JSON Parser

This guide builds a JSON parser that handles objects, arrays, strings, numbers, booleans, and null. It demonstrates recursive grammar rules and nested data structures.

What you'll learn: recursive rules, separator-delimited lists via explicit recursion, and backtick-quoted token names for punctuation.

The Lexer

import alpaca.*

val JsonLexer = lexer:
  case "\\s+" => Token.Ignored
  case "\\{" => Token["{"]
  case "\\}" => Token["}"]
  case "\\[" => Token["["]
  case "\\]" => Token["]"]
  case ":" => Token[":"]
  case "," => Token[","]
  case x @ ("false" | "true") => Token["Bool"](x.toBoolean)
  case "null" => Token["Null"](null: @annotation.nowarn("msg=unused explicit parameter"))
  case x @ """[-+]?\d+(\.\d+)?""" => Token["Number"](x.toDouble)
  case x @ """"(\\.|[^"])*"""" => Token["String"](x.slice(1, x.length - 1))

Punctuation tokens ({, }, [, ], :, ,) need backtick quoting when accessed in parser rules: JsonLexer.\{`(_)`.

The Parser

JSON is recursive: a Value can be an Object or Array, which contain more Values.

import alpaca.*

object JsonParser extends Parser:
  val root: Rule[Any] = rule:
    case Value(value) => value

  val Value: Rule[Any] = rule(
    { case JsonLexer.Null(n) => n.value },
    { case JsonLexer.Bool(b) => b.value },
    { case JsonLexer.Number(n) => n.value },
    { case JsonLexer.String(s) => s.value },
    { case Object(obj) => obj },
    { case Array(arr) => arr },
  )

  val Object: Rule[Map[String, Any]] = rule(
    { case (JsonLexer.`{`(_), JsonLexer.`}`(_)) => Map.empty[String, Any] },
    { case (JsonLexer.`{`(_), ObjectMembers(members), JsonLexer.`}`(_)) => members.toMap },
  )

  val ObjectMembers: Rule[List[(String, Any)]] = rule(
    { case ObjectMember(member) => scala.List(member) },
    { case (ObjectMembers(members), JsonLexer.`,`(_), ObjectMember(member)) => members :+ member },
  )

  val ObjectMember: Rule[(String, Any)] = rule:
    case (JsonLexer.String(s), JsonLexer.`:`(_), Value(v)) => (s.value, v)

  val Array: Rule[List[Any]] = rule(
    { case (JsonLexer.`[`(_), JsonLexer.`]`(_)) => Nil },
    { case (JsonLexer.`[`(_), ArrayElements(elems), JsonLexer.`]`(_)) => elems },
  )

  val ArrayElements: Rule[List[Any]] = rule(
    { case Value(v) => scala.List(v) },
    { case (ArrayElements(elems), JsonLexer.`,`(_), Value(v)) => elems :+ v },
  )

ObjectMembers and ArrayElements use explicit left recursion for comma-separated lists.
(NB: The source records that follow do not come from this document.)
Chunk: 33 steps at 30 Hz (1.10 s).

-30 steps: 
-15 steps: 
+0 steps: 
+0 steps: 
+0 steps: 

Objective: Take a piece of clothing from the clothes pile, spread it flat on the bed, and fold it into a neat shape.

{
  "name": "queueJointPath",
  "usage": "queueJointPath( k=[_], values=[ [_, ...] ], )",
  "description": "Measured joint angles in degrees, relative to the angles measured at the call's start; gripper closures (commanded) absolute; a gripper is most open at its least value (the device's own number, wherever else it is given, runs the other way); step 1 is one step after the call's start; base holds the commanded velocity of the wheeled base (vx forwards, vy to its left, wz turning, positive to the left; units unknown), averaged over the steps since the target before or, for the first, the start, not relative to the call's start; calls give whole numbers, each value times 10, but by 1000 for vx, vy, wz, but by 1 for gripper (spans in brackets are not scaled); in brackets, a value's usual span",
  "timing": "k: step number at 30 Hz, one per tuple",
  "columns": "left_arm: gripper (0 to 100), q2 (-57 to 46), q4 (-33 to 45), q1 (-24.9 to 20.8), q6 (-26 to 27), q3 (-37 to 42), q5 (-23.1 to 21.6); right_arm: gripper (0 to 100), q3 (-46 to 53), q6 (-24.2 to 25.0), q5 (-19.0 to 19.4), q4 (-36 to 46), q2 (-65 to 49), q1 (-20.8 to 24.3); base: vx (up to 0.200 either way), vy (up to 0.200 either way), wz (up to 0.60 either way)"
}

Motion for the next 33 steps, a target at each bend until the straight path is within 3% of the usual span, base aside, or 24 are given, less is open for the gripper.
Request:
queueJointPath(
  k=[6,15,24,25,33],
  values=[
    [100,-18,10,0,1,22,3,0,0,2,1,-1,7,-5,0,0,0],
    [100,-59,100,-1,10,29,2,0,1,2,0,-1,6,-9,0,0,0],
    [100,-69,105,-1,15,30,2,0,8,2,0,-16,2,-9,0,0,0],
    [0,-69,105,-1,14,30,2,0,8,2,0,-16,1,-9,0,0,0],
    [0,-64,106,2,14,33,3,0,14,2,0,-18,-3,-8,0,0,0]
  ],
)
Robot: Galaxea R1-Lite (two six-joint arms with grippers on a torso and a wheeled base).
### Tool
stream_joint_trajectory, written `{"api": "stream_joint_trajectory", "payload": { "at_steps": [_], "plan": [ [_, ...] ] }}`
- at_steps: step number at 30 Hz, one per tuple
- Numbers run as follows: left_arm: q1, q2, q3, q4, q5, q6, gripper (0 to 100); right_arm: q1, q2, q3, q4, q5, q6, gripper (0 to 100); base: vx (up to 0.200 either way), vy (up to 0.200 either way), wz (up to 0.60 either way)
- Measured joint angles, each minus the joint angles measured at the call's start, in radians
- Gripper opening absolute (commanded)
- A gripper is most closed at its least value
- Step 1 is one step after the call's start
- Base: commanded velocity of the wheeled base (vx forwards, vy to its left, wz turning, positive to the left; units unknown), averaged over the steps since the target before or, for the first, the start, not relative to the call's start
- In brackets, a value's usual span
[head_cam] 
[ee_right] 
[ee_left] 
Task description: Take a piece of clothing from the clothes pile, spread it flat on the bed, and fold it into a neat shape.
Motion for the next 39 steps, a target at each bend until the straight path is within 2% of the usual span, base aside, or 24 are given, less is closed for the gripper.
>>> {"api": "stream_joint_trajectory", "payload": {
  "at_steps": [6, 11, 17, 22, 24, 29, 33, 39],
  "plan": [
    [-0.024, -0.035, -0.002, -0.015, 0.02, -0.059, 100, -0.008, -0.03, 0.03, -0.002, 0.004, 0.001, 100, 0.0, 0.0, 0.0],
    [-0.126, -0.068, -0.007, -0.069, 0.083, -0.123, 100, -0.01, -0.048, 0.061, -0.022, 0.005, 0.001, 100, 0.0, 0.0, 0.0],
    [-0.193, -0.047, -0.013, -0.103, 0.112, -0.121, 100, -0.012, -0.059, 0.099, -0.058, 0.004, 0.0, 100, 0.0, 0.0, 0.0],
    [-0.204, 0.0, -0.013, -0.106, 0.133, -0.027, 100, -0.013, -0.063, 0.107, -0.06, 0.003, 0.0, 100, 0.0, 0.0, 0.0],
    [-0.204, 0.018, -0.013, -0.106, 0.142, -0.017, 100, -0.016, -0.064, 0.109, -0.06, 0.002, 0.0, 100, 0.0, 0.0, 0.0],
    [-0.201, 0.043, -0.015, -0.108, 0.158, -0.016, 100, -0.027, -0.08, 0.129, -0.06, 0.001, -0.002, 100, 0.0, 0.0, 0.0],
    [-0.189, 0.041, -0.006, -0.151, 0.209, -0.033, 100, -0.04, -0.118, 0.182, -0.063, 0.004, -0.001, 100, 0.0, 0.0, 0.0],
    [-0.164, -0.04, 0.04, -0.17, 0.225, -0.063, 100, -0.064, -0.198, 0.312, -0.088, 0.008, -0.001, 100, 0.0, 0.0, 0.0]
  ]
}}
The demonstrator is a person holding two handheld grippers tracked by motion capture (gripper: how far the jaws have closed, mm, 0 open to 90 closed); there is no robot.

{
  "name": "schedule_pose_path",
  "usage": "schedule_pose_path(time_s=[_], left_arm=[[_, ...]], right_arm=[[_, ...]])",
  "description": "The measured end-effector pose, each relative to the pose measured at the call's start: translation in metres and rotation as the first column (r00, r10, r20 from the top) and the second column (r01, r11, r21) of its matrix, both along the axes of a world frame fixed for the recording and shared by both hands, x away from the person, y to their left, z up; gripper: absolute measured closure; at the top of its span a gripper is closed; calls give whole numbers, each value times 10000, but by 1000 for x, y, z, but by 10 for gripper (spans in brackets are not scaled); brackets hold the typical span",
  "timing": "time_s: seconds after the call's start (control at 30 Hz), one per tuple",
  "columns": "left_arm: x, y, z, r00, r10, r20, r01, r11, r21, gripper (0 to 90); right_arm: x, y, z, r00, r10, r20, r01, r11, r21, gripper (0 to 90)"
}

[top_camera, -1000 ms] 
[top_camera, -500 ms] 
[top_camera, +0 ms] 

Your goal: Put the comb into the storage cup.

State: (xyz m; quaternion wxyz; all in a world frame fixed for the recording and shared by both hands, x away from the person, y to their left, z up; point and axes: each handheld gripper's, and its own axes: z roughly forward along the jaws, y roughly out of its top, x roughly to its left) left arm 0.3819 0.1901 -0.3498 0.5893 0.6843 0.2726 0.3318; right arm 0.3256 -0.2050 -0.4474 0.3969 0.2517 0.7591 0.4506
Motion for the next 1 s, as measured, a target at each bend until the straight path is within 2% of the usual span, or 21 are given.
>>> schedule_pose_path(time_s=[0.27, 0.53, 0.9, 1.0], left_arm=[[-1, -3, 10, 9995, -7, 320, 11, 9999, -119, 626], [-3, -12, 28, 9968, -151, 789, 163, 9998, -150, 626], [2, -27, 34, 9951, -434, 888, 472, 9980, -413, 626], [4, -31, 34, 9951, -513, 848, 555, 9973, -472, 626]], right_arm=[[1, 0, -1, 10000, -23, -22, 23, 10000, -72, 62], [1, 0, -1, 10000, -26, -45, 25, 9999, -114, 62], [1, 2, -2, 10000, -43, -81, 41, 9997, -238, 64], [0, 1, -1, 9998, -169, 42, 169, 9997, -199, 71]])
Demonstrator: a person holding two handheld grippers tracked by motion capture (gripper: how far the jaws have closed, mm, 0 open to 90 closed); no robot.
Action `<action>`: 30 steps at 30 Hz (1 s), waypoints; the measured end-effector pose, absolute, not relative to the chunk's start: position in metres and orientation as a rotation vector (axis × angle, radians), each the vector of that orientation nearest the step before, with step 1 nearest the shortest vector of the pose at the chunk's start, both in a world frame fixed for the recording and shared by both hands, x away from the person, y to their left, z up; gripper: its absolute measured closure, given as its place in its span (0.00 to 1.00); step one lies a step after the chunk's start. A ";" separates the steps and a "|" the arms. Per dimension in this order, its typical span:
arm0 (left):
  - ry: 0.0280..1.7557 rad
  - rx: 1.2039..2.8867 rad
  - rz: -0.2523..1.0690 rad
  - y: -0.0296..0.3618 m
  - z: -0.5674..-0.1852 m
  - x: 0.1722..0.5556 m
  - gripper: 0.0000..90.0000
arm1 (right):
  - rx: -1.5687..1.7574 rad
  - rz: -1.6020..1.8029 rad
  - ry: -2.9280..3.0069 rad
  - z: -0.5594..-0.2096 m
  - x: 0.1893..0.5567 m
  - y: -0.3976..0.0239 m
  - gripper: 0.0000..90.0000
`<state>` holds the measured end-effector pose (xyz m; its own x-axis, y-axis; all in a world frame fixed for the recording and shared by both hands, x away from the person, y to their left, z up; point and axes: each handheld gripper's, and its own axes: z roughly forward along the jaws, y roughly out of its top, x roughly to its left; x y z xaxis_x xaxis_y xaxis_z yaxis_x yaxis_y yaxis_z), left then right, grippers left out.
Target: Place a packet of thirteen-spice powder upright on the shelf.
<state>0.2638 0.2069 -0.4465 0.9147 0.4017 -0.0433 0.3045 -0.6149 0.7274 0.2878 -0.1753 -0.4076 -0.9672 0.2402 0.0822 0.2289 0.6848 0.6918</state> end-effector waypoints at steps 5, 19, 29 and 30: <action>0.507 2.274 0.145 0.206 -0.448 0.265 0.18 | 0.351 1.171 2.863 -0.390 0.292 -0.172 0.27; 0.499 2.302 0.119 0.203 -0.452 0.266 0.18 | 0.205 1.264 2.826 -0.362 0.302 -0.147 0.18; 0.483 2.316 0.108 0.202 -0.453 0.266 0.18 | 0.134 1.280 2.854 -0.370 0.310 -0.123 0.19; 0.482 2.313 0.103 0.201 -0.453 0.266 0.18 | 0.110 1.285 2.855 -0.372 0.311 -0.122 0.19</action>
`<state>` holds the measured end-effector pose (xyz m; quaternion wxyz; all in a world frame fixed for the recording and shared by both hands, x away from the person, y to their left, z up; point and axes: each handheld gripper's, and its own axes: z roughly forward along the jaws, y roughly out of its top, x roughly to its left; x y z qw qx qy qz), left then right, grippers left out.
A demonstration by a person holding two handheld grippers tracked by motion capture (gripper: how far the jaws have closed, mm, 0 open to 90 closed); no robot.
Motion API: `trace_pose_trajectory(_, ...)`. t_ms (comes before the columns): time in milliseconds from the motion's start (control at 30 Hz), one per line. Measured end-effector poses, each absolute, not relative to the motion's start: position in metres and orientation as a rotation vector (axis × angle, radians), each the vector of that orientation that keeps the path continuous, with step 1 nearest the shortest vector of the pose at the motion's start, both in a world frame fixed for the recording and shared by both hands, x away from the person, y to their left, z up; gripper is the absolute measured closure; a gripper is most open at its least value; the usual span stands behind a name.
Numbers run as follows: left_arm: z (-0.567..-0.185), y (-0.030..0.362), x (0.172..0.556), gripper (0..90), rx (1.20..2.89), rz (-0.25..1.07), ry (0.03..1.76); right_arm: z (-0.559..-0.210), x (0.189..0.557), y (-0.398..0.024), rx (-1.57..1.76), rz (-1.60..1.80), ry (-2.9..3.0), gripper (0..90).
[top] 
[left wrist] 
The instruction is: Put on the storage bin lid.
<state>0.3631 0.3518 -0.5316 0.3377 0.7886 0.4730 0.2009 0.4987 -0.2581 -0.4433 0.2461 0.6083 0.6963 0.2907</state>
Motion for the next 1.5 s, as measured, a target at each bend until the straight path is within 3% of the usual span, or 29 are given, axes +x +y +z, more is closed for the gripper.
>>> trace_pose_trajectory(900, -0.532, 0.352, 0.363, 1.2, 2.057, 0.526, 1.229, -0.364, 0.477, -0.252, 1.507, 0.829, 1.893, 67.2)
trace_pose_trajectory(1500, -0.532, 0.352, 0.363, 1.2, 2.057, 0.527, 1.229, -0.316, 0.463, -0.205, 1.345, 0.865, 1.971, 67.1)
This is the standard pattern when elements are separated by delimiters -- .List works for unseparated sequences (like BrainFuck operations), but separator-delimited lists need explicit recursion.

Running It

val input = """{"name": "Alice", "age": 30, "tags": ["a", "b"]}"""
val (_, lexemes) = JsonLexer.tokenize(input)
val (_, result) = JsonParser.parse(lexemes)
println(result)
// Map(name -> Alice, age -> 30.0, tags -> List(a, b))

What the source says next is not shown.